図1●NAND型フラッシュ・メモリーの容量別需要の推移(2008年〜2010年予測) 出所:日経マーケット・アクセス
図2●NAND型フラッシュ・メモリー需要の用途比率(2008年〜2010年予測) 出所:日経マーケット・アクセス
NAND型フラッシュ・メモリーの需要が急増している。NAND型フラッシュ・メモリーと言ってもピンと来ない読者も、デジタル・スチル・カメラ(デジカメ)の画像を記録するメモリー・カードと言えば納得いくのではないだろうか。そのカードの中身がNAND型フラッシュ・メモリーだ。
2000年にメモリー・カード1枚の容量は8Mバイトが主流だったが、2007年には1Gバイトが主流になった。すなわちカード容量は100倍以上に拡大したことになる。読者の家でも、壊れたわけでもないのに使わずに転がっている小容量のカードがいくつかあるのではないだろうか。
どんどんカードの容量が増加するので、既にカードを持っていても、より便利な大容量カードを購入するユーザーが増えている。大容量になれば残りの容量を気にせずに、いくらでも撮影できる。そうなると前のカードはもう必要なくなってしまう。こうしてカードの買い替え需要は急速に拡大している。

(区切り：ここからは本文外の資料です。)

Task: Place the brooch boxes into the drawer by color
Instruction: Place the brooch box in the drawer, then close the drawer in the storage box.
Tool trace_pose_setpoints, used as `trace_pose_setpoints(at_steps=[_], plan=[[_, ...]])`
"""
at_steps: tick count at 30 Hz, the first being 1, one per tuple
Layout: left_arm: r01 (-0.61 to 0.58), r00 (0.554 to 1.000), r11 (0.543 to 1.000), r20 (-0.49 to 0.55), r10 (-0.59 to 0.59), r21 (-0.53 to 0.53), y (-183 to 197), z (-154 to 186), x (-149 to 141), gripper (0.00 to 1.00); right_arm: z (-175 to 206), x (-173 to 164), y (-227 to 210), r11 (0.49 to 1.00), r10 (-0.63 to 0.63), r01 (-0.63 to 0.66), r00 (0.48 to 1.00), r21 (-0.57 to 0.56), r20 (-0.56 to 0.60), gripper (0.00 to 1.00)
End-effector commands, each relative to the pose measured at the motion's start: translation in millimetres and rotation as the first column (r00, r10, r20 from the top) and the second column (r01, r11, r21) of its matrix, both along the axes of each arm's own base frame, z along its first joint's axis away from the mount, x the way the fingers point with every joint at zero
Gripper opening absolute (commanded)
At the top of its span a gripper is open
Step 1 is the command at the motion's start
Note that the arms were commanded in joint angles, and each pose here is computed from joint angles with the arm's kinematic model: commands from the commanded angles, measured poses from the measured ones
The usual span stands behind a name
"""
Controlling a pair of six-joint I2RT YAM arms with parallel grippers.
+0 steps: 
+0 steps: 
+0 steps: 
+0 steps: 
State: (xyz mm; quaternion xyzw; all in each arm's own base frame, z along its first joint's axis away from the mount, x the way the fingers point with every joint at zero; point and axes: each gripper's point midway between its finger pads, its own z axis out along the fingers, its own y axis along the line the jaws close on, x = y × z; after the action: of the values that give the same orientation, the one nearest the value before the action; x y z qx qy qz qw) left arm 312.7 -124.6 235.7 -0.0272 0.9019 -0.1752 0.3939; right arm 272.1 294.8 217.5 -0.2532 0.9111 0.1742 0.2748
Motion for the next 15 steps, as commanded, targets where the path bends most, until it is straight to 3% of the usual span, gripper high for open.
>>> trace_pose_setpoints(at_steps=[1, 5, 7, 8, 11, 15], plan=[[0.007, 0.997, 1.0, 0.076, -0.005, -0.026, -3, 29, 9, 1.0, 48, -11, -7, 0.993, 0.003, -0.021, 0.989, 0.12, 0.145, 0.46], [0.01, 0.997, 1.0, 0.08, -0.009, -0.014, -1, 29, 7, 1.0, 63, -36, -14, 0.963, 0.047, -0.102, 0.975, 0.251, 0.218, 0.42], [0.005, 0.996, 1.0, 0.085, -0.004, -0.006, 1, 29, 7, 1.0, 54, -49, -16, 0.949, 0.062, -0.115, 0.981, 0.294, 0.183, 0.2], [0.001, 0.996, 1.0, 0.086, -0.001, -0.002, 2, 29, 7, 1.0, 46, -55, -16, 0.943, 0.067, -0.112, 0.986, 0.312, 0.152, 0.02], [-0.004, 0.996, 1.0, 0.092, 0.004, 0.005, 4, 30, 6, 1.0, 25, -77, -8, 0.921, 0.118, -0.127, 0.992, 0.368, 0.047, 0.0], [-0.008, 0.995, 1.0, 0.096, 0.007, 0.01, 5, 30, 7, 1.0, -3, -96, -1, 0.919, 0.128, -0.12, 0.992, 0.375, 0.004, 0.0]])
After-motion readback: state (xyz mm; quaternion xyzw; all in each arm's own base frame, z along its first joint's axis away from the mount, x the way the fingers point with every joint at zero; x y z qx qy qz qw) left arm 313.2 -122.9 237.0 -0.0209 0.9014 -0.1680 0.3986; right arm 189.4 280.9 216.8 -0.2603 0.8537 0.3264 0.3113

カード以外にもNAND型フラッシュ・メモリーの需要を膨らませているものがある。米Apple社の「iPod」である。音楽などの記録にNAND型フラッシュ・メモリーを搭載している。ハード・ディスク装置(HDD)を搭載するモデルもあるが、NAND型フラッシュ・メモリーの容量がどんどん拡大するため、NAND型フラッシュ・メモリー搭載機がシェアを上げている。

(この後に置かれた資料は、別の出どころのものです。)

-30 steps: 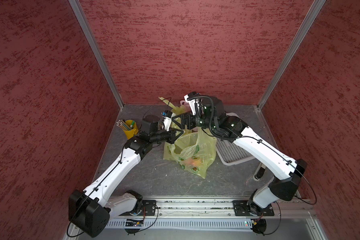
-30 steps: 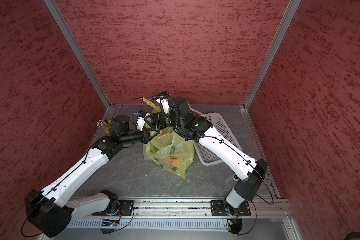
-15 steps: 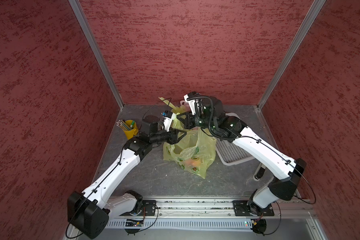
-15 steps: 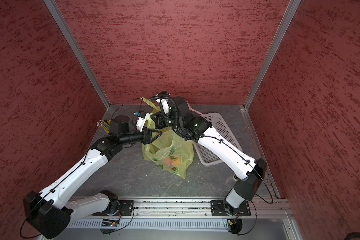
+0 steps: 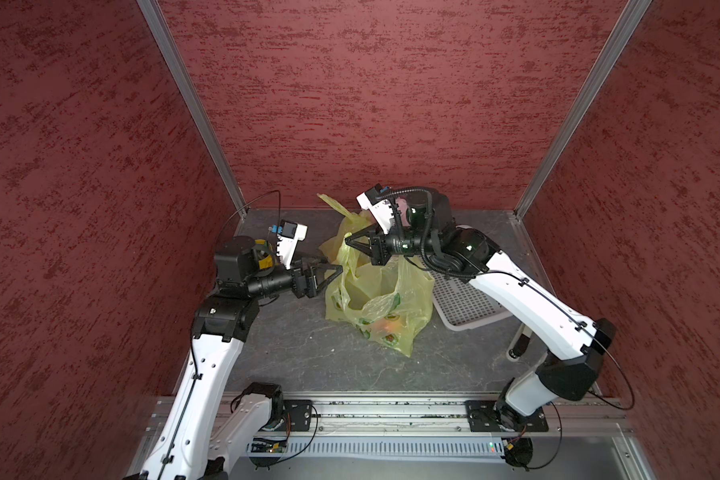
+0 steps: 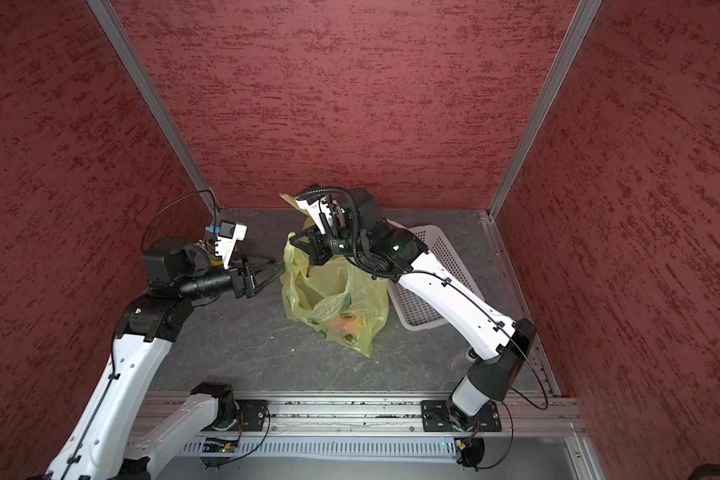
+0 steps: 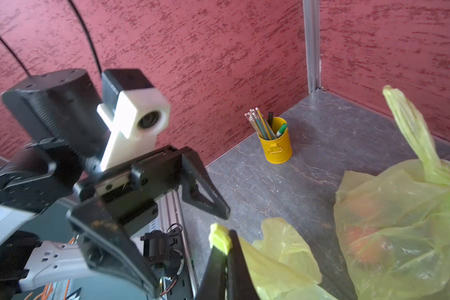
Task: Place the peach into a plastic bag & tie a knot
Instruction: Adjust the plastic bag at the center of the board, then cross the plastic bag at the center of the board.
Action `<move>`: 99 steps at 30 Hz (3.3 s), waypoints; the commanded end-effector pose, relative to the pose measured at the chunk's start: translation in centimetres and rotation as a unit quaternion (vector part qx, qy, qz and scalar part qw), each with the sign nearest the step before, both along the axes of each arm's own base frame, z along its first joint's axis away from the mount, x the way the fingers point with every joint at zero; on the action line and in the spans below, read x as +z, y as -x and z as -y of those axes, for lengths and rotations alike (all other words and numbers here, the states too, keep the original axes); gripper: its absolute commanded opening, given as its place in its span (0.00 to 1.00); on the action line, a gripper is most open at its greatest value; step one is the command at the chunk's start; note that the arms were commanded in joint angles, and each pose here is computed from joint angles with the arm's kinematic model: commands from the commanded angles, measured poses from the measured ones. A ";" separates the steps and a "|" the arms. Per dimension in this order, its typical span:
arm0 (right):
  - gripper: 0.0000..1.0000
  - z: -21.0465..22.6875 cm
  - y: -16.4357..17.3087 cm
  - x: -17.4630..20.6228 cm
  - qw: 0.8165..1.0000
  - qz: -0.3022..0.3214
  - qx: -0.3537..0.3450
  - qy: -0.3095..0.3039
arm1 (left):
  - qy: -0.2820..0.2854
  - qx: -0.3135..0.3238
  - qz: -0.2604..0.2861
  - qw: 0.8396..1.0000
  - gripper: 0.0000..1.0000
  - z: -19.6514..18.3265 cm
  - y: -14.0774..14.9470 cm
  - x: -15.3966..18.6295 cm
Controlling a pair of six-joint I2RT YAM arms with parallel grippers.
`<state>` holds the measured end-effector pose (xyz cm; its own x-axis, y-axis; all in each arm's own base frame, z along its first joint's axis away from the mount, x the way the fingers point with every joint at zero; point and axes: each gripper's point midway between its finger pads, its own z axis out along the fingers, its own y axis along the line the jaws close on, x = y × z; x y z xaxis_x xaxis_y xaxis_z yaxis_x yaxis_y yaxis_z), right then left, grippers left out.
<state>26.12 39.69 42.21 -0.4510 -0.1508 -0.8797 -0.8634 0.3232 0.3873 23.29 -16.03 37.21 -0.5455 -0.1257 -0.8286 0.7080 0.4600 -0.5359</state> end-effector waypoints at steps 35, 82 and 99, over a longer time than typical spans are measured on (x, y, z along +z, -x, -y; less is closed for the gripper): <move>0.00 1.0 0.4 2.3 0.998 0.022 0.051 -0.015 | 0.078 -0.252 -0.045 0.964 0.42 4.8 2.1 -0.6; 0.53 11.1 -11.1 -4.8 0.930 -0.019 -0.337 0.143 | 0.074 -0.213 -0.054 0.973 0.00 4.7 -0.1 -1.4; 0.00 9.8 -6.0 4.3 0.967 0.122 -0.219 -0.043 | 0.030 -0.094 -0.076 0.992 0.00 4.0 -4.8 -2.7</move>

その他にもUSBスティックや携帯電話機向けでNAND型フラッシュ・メモリー需要が増える一方だ。そして、今後はパソコン向けでもNAND型フラッシュ・メモリーの需要が増えそうだ。
2012年の最大用途はパソコン
日経マーケット・アクセスでは、NAND型フラッシュ・メモリーを搭載する機器とそこに搭載される容量を推定することで、2012年までのNAND型フラッシュ・メモリー需要を試算した。その結果、2012年には、32Gビット(4Gバイト)品の需要が約34億個で最も多い(図1)。ビット換算した全体需要では、2007年の10倍超に増大する。
その内訳は、2008年と2012年では大きく変わる(図2)。2008年はメモリー・カード向けが最も多く約48%、続いて携帯オーディオ向けが21%。しかし、2012年にはパソコン向けが61%で最大用途になる。世界全体のパソコン生産台数のうち約28%がNAND型フラッシュ・メモリーを搭載すると仮定した。